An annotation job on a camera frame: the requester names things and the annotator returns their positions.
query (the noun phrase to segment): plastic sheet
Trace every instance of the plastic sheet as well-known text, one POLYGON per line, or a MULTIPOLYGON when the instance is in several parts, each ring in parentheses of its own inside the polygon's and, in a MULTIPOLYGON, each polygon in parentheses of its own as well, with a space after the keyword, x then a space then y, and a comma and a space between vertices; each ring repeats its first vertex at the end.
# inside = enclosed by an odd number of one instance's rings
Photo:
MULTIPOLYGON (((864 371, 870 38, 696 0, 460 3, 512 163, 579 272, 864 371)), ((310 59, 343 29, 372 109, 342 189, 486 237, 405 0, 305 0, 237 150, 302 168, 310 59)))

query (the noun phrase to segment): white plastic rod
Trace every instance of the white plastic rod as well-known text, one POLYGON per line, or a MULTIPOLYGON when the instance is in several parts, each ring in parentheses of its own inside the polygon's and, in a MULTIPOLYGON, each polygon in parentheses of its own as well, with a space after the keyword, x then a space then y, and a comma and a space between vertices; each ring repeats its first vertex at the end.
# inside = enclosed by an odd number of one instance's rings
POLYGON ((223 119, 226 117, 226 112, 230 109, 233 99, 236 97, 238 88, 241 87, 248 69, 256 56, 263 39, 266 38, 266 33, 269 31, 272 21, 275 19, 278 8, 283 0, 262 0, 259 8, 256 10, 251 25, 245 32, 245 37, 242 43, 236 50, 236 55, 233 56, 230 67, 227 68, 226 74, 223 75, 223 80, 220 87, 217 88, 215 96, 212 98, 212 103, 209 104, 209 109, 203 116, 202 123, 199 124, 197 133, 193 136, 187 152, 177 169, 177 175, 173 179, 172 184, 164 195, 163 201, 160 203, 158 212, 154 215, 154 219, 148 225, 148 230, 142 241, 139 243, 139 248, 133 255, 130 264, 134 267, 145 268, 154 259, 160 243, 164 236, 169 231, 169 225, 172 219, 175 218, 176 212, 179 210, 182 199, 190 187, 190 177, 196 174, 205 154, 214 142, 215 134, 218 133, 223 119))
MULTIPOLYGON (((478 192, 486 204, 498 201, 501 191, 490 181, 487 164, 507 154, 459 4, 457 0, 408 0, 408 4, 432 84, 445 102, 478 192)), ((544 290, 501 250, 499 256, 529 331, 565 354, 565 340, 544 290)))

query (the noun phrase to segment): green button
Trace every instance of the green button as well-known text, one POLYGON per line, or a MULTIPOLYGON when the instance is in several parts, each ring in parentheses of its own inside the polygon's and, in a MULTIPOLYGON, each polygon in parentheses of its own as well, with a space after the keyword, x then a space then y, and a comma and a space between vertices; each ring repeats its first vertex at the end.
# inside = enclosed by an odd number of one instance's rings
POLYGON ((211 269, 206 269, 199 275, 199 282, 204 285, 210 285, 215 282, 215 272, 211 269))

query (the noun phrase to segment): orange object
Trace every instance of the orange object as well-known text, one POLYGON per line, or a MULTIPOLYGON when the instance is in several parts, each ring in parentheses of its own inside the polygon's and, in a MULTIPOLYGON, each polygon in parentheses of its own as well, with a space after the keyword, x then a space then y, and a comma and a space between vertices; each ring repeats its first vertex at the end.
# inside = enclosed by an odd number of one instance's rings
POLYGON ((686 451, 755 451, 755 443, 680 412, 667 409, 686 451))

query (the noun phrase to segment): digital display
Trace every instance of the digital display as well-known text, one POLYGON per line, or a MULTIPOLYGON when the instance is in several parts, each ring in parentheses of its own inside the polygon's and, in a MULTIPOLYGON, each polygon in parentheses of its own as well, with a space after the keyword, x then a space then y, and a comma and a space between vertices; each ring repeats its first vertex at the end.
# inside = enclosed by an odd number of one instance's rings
* * * *
WORK INSTRUCTION
Copy each line of the listing that contains "plastic".

RESULT BELOW
query (the noun phrase to segment): plastic sheet
Trace every instance of the plastic sheet as well-known text, one POLYGON per line, or a MULTIPOLYGON when the instance is in several parts, each ring in parentheses of its own inside the polygon's and, in a MULTIPOLYGON, each polygon in parentheses of its own as well, with a space after the keyword, x then a space then y, and a comma and a space between vertices; each ring repeats its first vertex at the end.
query (the noun phrase to segment): white plastic rod
Trace every instance of the white plastic rod as well-known text, one POLYGON per line, or a MULTIPOLYGON when the instance is in several parts, each ring in parentheses of its own inside the polygon's and, in a MULTIPOLYGON, each polygon in parentheses of its own as well, with a space after the keyword, x then a space then y, and a comma and a space between vertices; each ring repeats its first vertex at the end.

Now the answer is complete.